丁度ミトセリスから見るとレイディルの位置は逆光になっていたこともあり、不機嫌な顔が更に不機嫌そうに見えてミトセリスには怖そうな人だという印象しか残っていない。ただ、確かに白金の髪や青い瞳は綺麗だったかもしれない。
そんなことを言っていると、突然扉がノックされた。ミトセリスはびくりと反応し、身を固くするが、ニーナはのんびりとした声を上げる。
「あら、早速デートのお誘いでしょうか」
「えぇえ⁉︎無理無理!断ってよ!」
ニーナが扉の方に行く様子を恐る恐るみていたミトセリスだが、ニーナが扉を開けると目を逸らした。
「あら。姫様」
「だからー!」
断ってって言ったじゃん⁉︎と思いながら目を逸らしたまま首を横に振ると、ニーナの意外な言葉が飛んでくる。
「ヨートリオ王子です」
その言葉に、え?とミトセリスは扉の方を見る。するとそこには昨日出会ったヨートリオの姿があった。
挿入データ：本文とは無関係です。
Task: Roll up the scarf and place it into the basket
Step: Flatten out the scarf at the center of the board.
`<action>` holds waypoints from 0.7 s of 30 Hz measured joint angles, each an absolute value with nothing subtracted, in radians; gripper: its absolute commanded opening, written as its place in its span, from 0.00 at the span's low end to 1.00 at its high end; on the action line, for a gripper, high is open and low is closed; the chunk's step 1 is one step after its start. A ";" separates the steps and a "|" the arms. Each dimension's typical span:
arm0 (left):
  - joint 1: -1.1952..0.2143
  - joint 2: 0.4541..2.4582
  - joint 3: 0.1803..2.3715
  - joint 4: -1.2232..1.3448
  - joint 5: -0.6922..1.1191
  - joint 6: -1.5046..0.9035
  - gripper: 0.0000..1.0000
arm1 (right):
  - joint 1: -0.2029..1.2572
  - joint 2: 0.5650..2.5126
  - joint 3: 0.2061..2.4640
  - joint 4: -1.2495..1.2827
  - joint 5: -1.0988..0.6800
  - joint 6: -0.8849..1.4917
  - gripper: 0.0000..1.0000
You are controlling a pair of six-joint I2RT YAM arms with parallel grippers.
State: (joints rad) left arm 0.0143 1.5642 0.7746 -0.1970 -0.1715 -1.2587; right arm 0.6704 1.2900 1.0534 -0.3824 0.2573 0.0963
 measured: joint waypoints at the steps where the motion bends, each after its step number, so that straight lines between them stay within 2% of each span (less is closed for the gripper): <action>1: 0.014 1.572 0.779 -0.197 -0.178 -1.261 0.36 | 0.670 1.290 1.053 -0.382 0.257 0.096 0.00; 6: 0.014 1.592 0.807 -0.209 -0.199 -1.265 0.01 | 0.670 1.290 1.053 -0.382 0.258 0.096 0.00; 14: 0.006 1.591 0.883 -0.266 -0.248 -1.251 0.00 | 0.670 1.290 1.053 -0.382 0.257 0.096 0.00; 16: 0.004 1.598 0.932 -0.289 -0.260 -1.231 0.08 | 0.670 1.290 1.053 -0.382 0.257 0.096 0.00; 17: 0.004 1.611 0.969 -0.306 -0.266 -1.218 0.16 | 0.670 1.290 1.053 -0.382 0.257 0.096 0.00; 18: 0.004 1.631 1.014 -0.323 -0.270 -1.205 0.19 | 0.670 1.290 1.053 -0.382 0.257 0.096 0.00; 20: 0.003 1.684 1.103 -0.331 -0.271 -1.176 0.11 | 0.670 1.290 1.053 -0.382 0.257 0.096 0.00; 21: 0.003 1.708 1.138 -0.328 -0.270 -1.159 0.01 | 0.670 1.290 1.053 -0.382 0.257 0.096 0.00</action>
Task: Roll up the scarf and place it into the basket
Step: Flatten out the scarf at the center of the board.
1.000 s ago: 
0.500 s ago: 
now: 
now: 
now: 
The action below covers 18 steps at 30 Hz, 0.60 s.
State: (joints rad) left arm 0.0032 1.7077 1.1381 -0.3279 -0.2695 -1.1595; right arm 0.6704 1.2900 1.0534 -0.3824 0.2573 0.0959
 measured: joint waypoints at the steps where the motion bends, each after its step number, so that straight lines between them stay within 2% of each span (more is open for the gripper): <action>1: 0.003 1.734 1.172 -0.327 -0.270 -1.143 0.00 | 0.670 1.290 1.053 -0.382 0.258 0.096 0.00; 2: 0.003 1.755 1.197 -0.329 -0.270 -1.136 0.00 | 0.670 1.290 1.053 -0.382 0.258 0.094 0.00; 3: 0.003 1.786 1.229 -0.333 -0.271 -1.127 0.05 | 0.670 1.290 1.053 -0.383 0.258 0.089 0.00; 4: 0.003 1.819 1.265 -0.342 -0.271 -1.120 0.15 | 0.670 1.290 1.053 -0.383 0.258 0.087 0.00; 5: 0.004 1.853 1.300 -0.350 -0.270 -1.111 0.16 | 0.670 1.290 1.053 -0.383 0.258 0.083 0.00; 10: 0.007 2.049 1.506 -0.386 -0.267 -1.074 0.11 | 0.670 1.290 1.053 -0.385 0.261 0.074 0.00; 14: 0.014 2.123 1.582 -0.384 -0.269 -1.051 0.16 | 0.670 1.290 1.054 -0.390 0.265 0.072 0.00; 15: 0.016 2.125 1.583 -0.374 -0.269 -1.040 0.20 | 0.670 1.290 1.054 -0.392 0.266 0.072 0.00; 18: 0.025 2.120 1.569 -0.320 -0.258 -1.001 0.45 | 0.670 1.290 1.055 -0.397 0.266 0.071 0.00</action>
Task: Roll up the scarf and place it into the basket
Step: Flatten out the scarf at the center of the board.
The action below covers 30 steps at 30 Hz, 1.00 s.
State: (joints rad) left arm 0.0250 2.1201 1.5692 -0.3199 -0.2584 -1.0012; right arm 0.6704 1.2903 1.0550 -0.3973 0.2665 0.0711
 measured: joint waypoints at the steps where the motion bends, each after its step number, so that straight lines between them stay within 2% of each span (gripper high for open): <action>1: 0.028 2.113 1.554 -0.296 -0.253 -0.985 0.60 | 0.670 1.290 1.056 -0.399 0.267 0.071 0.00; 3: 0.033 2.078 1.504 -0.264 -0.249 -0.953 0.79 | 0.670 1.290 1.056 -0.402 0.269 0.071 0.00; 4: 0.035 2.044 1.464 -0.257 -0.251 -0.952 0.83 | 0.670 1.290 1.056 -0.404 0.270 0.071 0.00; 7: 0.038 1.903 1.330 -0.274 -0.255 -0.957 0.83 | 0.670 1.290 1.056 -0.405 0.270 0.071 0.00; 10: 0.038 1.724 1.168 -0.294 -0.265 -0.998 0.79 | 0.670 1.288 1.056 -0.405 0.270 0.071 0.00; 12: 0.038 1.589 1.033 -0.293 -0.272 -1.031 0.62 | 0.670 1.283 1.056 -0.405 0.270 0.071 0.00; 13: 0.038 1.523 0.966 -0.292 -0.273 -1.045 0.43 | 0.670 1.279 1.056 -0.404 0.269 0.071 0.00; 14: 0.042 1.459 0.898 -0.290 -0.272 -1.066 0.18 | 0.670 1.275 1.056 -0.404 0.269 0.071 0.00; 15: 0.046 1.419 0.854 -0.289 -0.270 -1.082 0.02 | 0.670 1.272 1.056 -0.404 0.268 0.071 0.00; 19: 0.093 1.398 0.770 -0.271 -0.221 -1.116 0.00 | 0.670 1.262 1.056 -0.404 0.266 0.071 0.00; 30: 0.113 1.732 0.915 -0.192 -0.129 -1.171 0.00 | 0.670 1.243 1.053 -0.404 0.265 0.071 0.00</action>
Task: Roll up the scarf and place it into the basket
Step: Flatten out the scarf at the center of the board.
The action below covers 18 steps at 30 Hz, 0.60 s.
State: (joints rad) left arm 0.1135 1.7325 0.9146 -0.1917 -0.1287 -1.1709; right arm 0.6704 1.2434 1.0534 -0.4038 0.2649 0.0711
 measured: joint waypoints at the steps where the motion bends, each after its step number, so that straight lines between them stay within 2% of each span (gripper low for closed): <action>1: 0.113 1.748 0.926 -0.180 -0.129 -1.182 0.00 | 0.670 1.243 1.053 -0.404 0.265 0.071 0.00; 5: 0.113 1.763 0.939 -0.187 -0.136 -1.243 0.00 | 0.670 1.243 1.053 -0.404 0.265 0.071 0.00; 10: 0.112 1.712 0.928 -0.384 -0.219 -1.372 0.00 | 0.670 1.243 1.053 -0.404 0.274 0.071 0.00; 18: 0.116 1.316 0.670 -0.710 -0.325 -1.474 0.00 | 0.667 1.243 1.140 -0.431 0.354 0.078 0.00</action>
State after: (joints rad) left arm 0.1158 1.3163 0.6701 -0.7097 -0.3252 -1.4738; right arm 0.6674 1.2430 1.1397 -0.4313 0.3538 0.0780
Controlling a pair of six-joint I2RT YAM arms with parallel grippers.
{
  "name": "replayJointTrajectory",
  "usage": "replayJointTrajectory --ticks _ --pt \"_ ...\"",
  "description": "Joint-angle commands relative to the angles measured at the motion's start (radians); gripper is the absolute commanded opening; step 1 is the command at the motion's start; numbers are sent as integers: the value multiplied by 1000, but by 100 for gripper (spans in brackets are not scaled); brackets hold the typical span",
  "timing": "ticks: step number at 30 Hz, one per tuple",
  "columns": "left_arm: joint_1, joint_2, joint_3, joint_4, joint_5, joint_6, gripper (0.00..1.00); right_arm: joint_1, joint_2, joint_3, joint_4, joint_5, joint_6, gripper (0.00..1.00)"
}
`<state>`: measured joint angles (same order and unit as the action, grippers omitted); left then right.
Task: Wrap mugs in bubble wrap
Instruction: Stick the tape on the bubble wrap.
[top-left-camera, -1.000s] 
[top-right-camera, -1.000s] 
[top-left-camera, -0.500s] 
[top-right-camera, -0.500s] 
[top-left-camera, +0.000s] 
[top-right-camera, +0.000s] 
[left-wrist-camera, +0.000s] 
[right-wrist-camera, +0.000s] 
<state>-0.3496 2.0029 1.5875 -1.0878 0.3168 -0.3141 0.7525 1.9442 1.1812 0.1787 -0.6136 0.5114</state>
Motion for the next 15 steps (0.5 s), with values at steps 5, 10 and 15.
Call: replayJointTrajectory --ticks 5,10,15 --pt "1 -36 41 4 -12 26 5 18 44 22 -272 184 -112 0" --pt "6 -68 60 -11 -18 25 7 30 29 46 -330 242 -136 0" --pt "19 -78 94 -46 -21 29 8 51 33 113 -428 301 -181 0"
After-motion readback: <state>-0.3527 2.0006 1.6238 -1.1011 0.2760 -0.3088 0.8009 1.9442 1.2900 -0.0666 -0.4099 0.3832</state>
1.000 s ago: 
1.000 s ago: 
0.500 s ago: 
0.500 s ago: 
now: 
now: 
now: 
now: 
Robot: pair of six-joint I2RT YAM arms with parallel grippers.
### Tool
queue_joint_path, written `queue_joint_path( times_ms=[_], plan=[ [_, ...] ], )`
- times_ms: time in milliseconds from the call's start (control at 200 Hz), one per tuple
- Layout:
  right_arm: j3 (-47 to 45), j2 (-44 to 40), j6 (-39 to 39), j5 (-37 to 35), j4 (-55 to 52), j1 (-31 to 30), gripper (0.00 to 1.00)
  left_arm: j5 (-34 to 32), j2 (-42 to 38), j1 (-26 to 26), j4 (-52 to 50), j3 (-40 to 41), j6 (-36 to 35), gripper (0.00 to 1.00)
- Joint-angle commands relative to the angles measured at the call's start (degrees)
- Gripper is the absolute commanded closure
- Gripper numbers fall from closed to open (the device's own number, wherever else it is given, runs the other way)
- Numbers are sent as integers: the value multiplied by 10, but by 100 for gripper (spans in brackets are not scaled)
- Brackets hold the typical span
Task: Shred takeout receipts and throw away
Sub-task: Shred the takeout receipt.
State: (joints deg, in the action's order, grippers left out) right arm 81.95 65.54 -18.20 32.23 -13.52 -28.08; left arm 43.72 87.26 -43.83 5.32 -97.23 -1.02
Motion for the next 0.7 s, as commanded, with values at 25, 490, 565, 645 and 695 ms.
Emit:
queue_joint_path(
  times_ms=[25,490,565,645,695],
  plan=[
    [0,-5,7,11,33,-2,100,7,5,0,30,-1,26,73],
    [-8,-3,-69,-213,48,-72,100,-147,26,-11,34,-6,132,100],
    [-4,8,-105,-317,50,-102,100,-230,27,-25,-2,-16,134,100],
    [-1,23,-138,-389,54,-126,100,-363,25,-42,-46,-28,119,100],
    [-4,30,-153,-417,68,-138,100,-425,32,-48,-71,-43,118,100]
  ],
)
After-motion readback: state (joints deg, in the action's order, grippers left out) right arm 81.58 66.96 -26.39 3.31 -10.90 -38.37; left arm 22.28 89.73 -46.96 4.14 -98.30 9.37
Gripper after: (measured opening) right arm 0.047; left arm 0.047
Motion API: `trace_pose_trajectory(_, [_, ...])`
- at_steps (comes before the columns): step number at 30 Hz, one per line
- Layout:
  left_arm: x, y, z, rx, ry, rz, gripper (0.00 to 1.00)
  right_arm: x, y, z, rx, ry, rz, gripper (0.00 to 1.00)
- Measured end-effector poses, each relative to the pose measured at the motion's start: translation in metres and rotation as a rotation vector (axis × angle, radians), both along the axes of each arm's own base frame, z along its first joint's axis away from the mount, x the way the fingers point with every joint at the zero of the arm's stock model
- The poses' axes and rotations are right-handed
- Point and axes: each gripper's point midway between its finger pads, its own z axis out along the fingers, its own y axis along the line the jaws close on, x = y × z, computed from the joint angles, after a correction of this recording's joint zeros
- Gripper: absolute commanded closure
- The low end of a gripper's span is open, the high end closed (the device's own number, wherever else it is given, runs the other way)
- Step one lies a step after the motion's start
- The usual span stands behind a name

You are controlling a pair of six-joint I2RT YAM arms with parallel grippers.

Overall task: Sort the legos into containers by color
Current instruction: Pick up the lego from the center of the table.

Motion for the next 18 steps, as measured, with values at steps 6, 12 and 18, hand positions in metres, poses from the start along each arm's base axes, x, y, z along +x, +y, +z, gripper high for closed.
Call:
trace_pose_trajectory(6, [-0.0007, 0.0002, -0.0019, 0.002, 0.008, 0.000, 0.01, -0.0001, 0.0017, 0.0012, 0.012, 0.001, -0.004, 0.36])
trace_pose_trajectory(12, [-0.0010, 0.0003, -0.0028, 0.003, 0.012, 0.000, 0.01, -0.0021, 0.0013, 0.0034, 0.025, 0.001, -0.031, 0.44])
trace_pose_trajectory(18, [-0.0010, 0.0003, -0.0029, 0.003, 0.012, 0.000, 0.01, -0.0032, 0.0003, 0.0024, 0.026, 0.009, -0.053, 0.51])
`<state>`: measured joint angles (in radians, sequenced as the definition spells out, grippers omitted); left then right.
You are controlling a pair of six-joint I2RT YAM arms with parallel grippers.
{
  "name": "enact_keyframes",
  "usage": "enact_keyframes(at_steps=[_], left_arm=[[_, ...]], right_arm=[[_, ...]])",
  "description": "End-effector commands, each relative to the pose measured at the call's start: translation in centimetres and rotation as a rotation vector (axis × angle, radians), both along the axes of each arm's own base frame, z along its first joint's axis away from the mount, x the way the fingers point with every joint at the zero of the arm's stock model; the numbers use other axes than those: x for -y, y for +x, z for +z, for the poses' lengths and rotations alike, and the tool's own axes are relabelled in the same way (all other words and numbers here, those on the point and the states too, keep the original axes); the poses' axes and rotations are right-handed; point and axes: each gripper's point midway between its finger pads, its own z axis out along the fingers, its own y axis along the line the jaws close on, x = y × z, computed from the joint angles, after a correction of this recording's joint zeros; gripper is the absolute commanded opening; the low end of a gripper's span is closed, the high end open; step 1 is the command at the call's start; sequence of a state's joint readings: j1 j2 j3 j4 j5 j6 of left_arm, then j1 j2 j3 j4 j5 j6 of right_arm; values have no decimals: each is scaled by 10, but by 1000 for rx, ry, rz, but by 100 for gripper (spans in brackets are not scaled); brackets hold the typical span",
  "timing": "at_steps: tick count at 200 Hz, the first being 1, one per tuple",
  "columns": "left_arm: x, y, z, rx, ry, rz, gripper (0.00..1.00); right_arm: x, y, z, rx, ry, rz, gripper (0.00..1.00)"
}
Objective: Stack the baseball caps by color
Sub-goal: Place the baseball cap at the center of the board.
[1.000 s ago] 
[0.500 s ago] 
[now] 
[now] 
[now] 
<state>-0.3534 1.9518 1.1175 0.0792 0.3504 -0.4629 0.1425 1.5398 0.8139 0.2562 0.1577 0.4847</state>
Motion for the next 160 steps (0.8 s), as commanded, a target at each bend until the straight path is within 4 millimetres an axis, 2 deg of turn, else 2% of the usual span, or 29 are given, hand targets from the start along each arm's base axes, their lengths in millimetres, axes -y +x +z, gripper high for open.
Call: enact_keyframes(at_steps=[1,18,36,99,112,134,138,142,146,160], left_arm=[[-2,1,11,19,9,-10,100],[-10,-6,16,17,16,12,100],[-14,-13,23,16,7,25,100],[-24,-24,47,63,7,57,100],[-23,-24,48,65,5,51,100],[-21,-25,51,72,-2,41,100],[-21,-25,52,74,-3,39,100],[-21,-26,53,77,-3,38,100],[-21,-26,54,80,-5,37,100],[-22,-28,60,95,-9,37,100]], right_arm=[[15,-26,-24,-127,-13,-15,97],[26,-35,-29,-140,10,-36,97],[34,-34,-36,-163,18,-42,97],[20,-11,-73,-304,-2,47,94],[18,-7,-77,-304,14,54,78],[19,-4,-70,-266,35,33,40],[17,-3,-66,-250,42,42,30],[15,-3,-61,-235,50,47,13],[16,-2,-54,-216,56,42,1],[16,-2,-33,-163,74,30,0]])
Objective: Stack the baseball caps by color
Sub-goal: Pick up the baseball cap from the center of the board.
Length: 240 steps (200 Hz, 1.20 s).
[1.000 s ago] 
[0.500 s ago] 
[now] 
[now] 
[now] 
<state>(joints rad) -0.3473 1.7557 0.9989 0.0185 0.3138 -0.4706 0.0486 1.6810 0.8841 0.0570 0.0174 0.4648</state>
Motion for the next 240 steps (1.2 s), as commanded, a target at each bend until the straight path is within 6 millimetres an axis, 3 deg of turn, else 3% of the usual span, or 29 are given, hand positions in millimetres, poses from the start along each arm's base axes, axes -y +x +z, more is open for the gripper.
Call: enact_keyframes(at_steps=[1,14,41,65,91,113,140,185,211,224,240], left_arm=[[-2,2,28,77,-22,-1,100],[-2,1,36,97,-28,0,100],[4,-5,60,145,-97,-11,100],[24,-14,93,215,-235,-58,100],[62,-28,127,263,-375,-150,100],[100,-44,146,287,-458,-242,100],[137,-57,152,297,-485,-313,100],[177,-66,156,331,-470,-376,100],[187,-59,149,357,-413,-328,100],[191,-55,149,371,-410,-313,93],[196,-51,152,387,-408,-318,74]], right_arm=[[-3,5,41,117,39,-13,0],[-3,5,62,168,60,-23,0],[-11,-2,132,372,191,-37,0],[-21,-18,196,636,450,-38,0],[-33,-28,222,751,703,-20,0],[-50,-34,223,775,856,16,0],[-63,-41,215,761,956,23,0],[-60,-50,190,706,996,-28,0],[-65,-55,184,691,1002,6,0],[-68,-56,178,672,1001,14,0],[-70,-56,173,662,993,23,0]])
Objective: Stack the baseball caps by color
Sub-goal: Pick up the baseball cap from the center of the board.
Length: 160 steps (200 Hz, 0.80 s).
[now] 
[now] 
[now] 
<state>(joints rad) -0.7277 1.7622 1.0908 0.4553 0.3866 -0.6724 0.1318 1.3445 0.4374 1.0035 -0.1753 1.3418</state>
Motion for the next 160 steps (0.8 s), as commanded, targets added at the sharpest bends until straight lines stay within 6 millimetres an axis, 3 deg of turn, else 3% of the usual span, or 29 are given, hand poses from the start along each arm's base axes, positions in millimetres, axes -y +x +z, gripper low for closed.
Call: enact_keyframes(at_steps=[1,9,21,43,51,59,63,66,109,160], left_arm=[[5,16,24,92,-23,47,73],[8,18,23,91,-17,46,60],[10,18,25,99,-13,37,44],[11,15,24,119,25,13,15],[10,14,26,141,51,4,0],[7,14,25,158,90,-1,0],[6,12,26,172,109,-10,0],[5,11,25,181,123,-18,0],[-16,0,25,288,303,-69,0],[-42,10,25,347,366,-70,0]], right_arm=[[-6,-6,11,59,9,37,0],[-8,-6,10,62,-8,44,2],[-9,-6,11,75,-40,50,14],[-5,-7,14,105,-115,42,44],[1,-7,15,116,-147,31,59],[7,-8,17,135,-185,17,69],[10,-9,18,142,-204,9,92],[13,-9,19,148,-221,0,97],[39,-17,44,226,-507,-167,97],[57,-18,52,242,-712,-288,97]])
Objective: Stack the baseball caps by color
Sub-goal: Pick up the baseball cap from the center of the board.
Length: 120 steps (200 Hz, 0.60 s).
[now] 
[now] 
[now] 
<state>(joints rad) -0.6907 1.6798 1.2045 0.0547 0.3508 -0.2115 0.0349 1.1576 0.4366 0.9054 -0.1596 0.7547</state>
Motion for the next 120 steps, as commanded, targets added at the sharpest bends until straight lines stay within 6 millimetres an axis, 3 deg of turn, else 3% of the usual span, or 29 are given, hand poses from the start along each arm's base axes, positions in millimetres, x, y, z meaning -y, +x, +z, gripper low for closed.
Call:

予想外の人物の登場に、ミトセリスは椅子から立ち上がり、扉の方まで慌てて移動する。
「おはようございます」
可愛らしい元気な声でそう挨拶されて、ミトセリスは戸惑いながらも挨拶を返す。
「えっと、おはようございます」
ミトセリスの姿を見ると、ヨートリオは嬉しそうに微笑む。そして、何かを喋ろうと口を開いて、考え込むような顔をする。
「えーっと、本日は晴天に恵まれ……」
誰かに何か言われたのか難しい言葉で話そうとしているのが伝わってきて、その可愛さにミトセリスは思わず笑ってしまう。
「普通にしゃべってくれていいのよ?ヨートリオ王子」
ミトセリスの言葉に、パッとヨートリオの表情が明るくなる。
「ホント?よかったー!ぼくのことは、リオって呼んで!」
元気に笑ったヨートリオにミトセリスの沈んでいた気持ちも少し浮上する。
「じゃあ、私のことはミトスって呼んで?」
「ミトス……、うん、ミトス!ね、一緒にあそぼー!」
「私でよければもちろん!」
そんなにこにことした二人の様子に、ミトセリスの後ろでニーナがボソリと呟く。
「まさかのこちらが本命……」
「そんなわけないでしょ!」
急に声を上げたミトセリスにヨートリオが不思議そうな顔をする。